### Activity
Set down exactly the lines running from the line with "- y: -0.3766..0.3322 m" to the end of the listing below, both ends included.

### Data extract
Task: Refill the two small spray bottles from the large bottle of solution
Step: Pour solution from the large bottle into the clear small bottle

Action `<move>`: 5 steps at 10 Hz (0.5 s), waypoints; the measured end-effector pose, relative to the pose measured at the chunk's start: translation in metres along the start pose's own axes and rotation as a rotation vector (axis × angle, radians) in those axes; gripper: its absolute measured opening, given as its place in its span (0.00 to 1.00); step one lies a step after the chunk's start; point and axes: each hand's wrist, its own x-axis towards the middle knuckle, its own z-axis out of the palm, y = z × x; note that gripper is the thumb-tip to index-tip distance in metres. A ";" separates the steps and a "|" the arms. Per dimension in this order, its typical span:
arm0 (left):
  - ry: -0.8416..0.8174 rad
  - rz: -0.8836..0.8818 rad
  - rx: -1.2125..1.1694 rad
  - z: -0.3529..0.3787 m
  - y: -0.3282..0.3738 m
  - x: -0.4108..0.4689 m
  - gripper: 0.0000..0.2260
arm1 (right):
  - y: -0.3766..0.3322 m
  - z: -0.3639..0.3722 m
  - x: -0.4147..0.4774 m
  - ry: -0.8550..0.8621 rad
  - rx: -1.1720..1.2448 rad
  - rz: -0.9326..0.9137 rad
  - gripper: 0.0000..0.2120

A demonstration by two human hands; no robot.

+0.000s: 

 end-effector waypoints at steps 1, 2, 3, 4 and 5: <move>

### Output for this task
  - y: -0.3766..0.3322 m
  - z: -0.3639..0.3722 m
  - x: -0.4147..0.4774 m
  - ry: -0.8550..0.8621 rad
  - rx: -1.1720..1.2448 rad
  - rz: -0.9326..0.9137 rad
  - gripper: 0.0000..0.2120

A demonstration by two human hands; no robot.

+0.000s: 

 end-effector waypoints at steps 1, 2, 3, 4 and 5: <move>

The answer has been given in its entirety.